Hi,
This is a patch set adding various match.pd patterns in order to generate
simplified MIN/MAX_EXPR mostly from COND_EXPR. This is the first one
optimizing (convert1 (minmax ((convert2 (x) c)))) to minmax (x c), if convert2
promotes x and convert1 demotes back to x's type. With this patch, generated
assembly for test:
.L4:
ldr q0, [x3, x1]
add w2, w2, 1
cmp w0, w2
ushll v2.4s, v0.4h, 0
ushll2 v1.4s, v0.8h, 0
umin v2.4s, v2.4s, v3.4s
umin v1.4s, v1.4s, v3.4s
xtn v4.4h, v2.4s
xtn2 v4.8h, v1.4s
str q4, [x3, x1]
add x1, x1, 16
bhi .L4
can be improved to:
.L4:
ldr q0, [x3, x1]
add w2, w2, 1
cmp w0, w2
umin v1.8h, v0.8h, v2.8h
str q1, [x3, x1]
add x1, x1, 16
bhi .L4
Bootstrap and test on x86_64 and AArch64 for whole patch set. Is it OK?
Thanks,
bin
2016-10-21 Bin Cheng <bin.ch...@arm.com>
* match.pd ((convert1 (minmax ((convert2 (x) c)))) -> minmax (x c)):
New pattern.
gcc/testsuite/ChangeLog
2016-10-21 Bin Cheng <bin.ch...@arm.com>
* gcc.dg/fold-convmaxconv-1.c: New test.
* gcc.dg/fold-convminconv-1.c: New test.
diff --git a/gcc/match.pd b/gcc/match.pd
index b782a1e..7365bc1 100644
--- a/gcc/match.pd
+++ b/gcc/match.pd
@@ -1331,6 +1331,28 @@ DEFINE_INT_AND_FLOAT_ROUND_FN (RINT)
&& TYPE_MIN_VALUE (type)
&& operand_equal_p (@1, TYPE_MIN_VALUE (type), OEP_ONLY_CONST))
@0)))
+
+#if GIMPLE
+/* (convert1 (minmax ((convert2 (x) c)))) -> minmax (x c) if convert2
+ promotes x and convert1 demotes back to x's type. */
+
+(for minmax (min max)
+ (simplify
+ (convert (minmax@0 (convert @1) INTEGER_CST@2))

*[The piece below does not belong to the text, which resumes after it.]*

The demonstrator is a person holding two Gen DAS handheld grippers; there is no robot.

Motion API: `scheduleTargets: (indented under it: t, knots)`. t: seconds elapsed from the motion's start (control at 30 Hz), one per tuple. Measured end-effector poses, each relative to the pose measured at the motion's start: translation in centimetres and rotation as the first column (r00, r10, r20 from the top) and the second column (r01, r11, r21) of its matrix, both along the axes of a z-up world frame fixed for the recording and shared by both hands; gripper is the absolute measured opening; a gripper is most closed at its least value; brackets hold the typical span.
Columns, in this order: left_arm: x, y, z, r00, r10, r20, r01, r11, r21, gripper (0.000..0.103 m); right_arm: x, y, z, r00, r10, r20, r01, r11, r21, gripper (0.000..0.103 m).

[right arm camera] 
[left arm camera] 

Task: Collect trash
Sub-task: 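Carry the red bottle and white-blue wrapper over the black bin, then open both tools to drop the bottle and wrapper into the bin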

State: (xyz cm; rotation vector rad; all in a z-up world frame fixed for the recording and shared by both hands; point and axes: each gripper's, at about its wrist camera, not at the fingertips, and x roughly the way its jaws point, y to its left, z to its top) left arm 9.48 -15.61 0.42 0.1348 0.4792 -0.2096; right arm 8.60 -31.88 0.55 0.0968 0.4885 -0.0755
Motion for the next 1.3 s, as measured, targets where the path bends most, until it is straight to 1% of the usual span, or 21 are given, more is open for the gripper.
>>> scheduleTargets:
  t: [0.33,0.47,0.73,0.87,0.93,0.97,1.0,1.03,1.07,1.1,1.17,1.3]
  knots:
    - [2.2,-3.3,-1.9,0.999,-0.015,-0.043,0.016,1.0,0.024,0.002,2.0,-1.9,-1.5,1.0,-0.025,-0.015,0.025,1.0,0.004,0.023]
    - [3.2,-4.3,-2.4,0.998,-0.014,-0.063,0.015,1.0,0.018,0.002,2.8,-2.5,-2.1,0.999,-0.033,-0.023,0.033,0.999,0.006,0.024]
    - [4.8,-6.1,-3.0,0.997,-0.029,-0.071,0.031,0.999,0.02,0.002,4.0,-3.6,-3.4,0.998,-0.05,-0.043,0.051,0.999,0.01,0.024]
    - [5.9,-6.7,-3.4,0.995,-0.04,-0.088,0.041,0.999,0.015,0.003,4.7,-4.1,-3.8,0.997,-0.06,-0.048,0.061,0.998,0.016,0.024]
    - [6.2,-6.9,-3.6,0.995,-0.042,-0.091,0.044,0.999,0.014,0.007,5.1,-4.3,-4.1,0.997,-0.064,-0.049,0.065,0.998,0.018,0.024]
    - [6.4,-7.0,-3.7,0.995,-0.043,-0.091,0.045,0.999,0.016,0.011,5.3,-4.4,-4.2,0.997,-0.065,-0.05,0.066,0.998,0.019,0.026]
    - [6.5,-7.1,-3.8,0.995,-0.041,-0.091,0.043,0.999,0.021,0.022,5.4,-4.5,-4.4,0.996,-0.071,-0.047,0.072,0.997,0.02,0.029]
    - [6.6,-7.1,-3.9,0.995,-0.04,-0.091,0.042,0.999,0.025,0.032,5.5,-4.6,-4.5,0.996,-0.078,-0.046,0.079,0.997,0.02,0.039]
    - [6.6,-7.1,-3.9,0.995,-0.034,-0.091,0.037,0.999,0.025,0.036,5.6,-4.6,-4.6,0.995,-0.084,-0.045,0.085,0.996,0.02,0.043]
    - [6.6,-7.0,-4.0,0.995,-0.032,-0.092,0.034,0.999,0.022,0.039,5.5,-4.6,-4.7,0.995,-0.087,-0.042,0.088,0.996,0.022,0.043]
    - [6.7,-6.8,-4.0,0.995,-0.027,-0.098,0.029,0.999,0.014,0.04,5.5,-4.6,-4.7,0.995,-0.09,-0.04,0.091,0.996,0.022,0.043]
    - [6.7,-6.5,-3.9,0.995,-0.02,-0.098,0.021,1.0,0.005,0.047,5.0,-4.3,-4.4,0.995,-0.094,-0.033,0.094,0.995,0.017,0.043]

+ (if (types_compatible_p (TREE_TYPE (@1), type))
+ (with
+ {
+ tree minmax_type = TREE_TYPE (@0);
+ signop sgn = TYPE_SIGN (type);
+ widest_int type_min = widest_int::from (wi::min_value (type), sgn);
+ widest_int type_max = widest_int::from (wi::max_value (type), sgn);
+ }
+ (if (sgn == TYPE_SIGN (minmax_type)
+ && TYPE_PRECISION (minmax_type) >= TYPE_PRECISION (type)
+ && wi::to_widest (@2) >= type_min && wi::to_widest (@2) <= type_max)
+ (minmax @1 { fold_convert (type, @2); }))))))
+#endif
+
(for minmax (FMIN FMAX)
/* If either argument is NaN, return the other one. Avoid the
transformation if we get (and honor) a signalling NaN. */
diff --git a/gcc/testsuite/gcc.dg/fold-convmaxconv-1.c
b/gcc/testsuite/gcc.dg/fold-convmaxconv-1.c
new file mode 100644
index 0000000..3ffff8b
--- /dev/null
+++ b/gcc/testsuite/gcc.dg/fold-convmaxconv-1.c
@@ -0,0 +1,15 @@
+/* { dg-do compile } */
+/* { dg-options "-O -fdump-tree-optimized" } */
+
+int foo (short a[], int x)
+{
+ unsigned int i;
+ for (i = 0; i < 1000; i++)
+ {
+ x = a[i];
+ a[i] = (x <= 0 ? 0 : x);
+ }
+ return x;
+}
+
+/* { dg-final { scan-tree-dump-not " = MAX_EXPR <x_\[0-9\]*" "optimized" } } */
diff --git a/gcc/testsuite/gcc.dg/fold-convminconv-1.c
b/gcc/testsuite/gcc.dg/fold-convminconv-1.c
new file mode 100644
index 0000000..f4a048e
--- /dev/null
+++ b/gcc/testsuite/gcc.dg/fold-convminconv-1.c
@@ -0,0 +1,15 @@
+/* { dg-do compile } */
+/* { dg-options "-O -fdump-tree-optimized" } */
+
+int foo (unsigned short a[], unsigned int x)
+{
+ unsigned int i;
+ for (i = 0; i < 1000; i++)
+ {
+ x = a[i];
+ a[i] = (x >= 255 ? 255 : x);
+ }
+ return x;
+}
+
+/* { dg-final { scan-tree-dump-not " = MIN_EXPR <x_\[0-9\]*" "optimized" } } */